Общим у подруг оставалось лишь школьное прошлое, которое становилось все более далеким и все менее значительным.
Шли самые счастливые годы Олиной жизни. Все катилось как по тонкому льду: опасно и весело. Тот доцент-писатель, который свел Олю с Ильей у дверей суда в шестьдесят шестом году, отсидел свой семилетний срок, вышел и укатил в эмиграцию.
Ни Оля, ни Илья не встретились с ним в предотъездные месяцы и долго потом жалели. Но оказался он недоступен. Может, сам никого не хотел видеть, может, жена выстроила вокруг него железный занавес.
Все подпольщики тех лет, читатели и делатели самиздата, переругались и разбились по мелким партиям, на овец и козлищ. Правда, разобраться, кто овцы, кто козлища, не удавалось. В мелких стадах тоже простого единомыслия не было. Куда там «западникам», «славянофилам», «шестидесятникам» девятнадцатого столетия. Теперь было гораздо разнообразнее.
И была еще великая правда литературы — Солженицын писал книгу за книгой, они уходили в самиздат, гуляли по рукам в догутенберговском виде, рассыпанные, мягкие, еле читаемые листочки папиросной бумаги.

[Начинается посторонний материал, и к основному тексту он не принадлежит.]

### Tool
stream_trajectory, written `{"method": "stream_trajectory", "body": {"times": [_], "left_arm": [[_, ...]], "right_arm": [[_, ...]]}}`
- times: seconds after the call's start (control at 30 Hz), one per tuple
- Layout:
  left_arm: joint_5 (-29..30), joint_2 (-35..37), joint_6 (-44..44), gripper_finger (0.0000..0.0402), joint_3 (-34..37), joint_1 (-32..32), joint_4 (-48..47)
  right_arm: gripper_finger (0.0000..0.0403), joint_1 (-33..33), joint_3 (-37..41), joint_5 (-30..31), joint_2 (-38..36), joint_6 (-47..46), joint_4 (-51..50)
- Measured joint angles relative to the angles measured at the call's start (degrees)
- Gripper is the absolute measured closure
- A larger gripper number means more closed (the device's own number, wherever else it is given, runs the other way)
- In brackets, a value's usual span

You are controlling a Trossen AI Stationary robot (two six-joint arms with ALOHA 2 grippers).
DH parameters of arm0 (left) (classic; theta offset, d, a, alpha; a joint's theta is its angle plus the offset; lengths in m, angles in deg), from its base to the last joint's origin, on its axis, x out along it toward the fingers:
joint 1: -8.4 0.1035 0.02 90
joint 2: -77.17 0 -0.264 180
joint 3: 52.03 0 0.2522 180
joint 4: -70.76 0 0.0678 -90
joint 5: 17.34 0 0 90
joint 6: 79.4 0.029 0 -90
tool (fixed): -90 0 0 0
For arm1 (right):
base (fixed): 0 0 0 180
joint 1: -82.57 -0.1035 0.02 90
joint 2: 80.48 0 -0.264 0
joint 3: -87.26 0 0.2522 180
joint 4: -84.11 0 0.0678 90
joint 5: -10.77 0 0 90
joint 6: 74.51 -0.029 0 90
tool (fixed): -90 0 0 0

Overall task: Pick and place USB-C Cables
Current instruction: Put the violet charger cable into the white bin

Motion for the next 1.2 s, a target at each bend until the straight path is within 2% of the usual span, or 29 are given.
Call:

Чай и водка лились рекой, кухни пузырились паром политических дискуссий, так что сырость ползла от стены возле плиты вверх, к запрятанным микрофонам.
"Илья всех и всё знал, был спокойным и примирительным в спорах, потому что у него всегда было гармонизирующее «с одной стороны» и «с другой стороны»… И Ольге говорил:
— Понимаешь, Олюша, любая позиция оглупляет. Нельзя стоять на чем-то одном. Табурет и тот на четырех ногах!
Оля скорее догадывалась, что он имеет в виду, но внутренне была согласна: устойчивость была ей созвучна как идея.